_What the exercise asks_
List each line of the data that holds the string "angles", please.

*** Begin section ***

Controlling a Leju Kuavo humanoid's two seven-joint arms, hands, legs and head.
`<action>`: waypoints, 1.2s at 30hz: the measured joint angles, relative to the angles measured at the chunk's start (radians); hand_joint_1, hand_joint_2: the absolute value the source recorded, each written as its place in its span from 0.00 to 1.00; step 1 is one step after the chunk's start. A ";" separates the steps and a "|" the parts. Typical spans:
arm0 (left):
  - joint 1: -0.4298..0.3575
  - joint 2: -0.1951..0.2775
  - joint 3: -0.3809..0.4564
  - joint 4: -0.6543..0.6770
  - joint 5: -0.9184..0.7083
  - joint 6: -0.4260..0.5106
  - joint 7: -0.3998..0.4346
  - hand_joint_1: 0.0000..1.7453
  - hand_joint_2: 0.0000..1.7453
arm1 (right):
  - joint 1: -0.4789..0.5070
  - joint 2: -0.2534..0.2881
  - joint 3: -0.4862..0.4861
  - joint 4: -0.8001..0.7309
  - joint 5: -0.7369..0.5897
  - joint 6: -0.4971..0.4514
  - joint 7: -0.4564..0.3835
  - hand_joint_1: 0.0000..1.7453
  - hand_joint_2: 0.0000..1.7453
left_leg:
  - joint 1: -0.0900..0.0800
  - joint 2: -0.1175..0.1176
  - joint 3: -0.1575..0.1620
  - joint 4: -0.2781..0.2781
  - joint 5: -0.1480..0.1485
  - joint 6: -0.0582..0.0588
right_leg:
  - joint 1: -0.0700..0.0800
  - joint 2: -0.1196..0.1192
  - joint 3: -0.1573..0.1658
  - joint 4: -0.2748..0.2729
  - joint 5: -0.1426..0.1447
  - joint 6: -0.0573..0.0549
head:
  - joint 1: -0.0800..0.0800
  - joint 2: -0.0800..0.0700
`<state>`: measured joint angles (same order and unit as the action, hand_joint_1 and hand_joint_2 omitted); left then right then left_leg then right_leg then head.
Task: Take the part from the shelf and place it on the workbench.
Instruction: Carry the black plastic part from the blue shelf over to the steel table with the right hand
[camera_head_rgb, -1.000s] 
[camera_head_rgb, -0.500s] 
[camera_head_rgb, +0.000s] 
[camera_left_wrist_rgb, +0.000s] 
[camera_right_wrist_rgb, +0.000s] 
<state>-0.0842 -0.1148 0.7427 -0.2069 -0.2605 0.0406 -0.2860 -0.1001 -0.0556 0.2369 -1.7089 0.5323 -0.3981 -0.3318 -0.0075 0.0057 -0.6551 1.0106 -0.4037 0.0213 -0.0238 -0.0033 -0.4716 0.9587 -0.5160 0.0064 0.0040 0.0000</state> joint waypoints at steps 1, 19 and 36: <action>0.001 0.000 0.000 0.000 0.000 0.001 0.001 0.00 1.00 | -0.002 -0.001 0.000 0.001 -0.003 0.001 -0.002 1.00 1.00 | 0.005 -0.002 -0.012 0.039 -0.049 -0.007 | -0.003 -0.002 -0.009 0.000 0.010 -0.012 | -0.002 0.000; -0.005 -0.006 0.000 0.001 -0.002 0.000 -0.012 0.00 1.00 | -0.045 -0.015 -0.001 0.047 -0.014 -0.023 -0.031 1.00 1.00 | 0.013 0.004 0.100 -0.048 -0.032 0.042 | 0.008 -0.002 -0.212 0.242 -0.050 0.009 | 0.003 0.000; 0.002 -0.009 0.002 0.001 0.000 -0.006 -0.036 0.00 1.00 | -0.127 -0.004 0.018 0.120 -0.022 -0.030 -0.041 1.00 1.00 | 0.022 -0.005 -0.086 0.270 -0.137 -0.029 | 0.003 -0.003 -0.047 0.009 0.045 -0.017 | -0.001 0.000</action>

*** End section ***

_Answer section_
`<action>`: waypoints, 1.2s at 30hz: the measured joint angles, relative to the angles measured at the chunk's start (radians); hand_joint_1, hand_joint_2: the absolute value the source recorded, each written as its place in its span from 0.00 to 1.00; step 1 is one step after the chunk's start. A ";" separates the steps and a "|" the parts. Typical spans:
`<state>`: measured joint angles (same order and unit as the action, hand_joint_1 and hand_joint_2 omitted); left then right then left_leg then right_leg then head.

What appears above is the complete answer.